De acordo com o coordenador Estadual de Vigilância Sanitária da SES, Antônio de Pádua Pereira Pombo, “a vigilância está focada, nesse momento, na oportunidade de falar ao público usuário do sistema de climatização sobre o papel do órgão na fiscalização para o cumprimento das normas que regulam os ambientes climatizados, mais especificamente a Portaria 3.523/98 e Resolução 9/03, da Anvisa. É fundamental a participação do público-alvo, por exemplo, síndicos de condomínios que, apesar de terem uma gestão própria, estão sujeitos ao cumprimento das normas, que destaca, neste setor, a Síndrome dos Edifícios Doentes que consiste no surgimento de sintomas que são comuns à população em geral, mas que, numa situação temporal, pode ser relacionado a um edifício em particular”, diz Pádua

“O primeiro passo é agradecer o convite e participar para dizer aos usuários que, de acordo com a portaria de 1998 é de responsabilidade da Vigilância Sanitária aqui do estado, fiscalizar e monitorar a execução do Plano de Manutenção, Operação e Controle – PMOC, adotado para o sistema de climatização, em parceria com outros órgãos como Conselho Regional de Engenharia e Agronomia de Sergipe (CREA), os bombeiros e a defesa civil. É um trabalho que requer ações de intersetorialidade”, complementa o coordenador.

PMOC

A lei enfatiza que todo ambiente climatizado de uso público ou privado tem que ter um Plano de Manutenção, Operação e Controle (PMOC) e um responsável técnico que estabelece as regras de manutenção do ar condicionado, como deve ser feita, a periodicidade, de cada equipamento, de cada manutenção, que pode ser mensal, trimestral, semestral e anual, além da análise de ar dos ambientes. “Todo lugar que tenha ar condicionado precisa ter um responsável técnico que, obrigatoriamente, tem que ser um engenheiro mecânico. Ele é quem vai elaborar o plano de manutenção para cada ambiente, que vai estabelecer a rotina, supervisionar, juntamente com o engenheiro bioquímico que analisará a qualidade do ar. É uma composição de duas engenharias”, enfatiza o diretor de manutenção da ABRAVA, Maurício Lopes.

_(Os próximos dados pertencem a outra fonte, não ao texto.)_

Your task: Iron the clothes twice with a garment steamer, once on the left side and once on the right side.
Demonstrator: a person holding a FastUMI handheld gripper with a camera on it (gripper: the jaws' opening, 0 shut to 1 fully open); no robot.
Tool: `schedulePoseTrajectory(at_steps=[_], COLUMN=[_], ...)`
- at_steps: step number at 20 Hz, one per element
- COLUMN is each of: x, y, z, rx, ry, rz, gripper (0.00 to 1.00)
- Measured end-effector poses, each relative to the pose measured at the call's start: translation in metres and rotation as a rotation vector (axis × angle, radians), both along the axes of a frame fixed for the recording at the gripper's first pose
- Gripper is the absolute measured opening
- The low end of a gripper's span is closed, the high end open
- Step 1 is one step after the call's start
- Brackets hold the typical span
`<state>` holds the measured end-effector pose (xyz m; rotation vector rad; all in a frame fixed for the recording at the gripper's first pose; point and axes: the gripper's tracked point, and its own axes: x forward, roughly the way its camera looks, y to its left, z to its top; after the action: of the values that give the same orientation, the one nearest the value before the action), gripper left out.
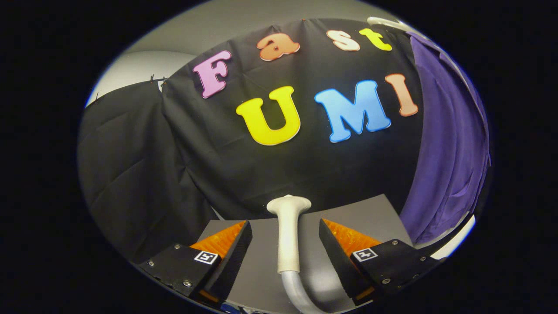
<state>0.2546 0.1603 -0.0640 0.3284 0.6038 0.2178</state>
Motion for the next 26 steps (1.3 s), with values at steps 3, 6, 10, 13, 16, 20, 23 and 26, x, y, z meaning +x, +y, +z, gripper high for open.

Síndrome do Edifício Doente

A síndrome do edifício doente foi reconhecida pela Organização Mundial da Saúde (OMS) em 1982, após a comprovação de que a morte de 34 pessoas e a constatação de que 182 casos de contágio com a bactéria denominada Legionella pneumophila foram ocasionados pela contaminação do ar interno de um hotel na Filadélfia e se refere à relação de causa e efeito das condições de um ambiente interno e a agressão à saúde dos ocupantes, com fontes poluentes de origem física, química ou biológica. Um edifício é considerado doente quando cerca de 20% de seus ocupantes apresentam problemas de saúde associados à permanência em seu interior.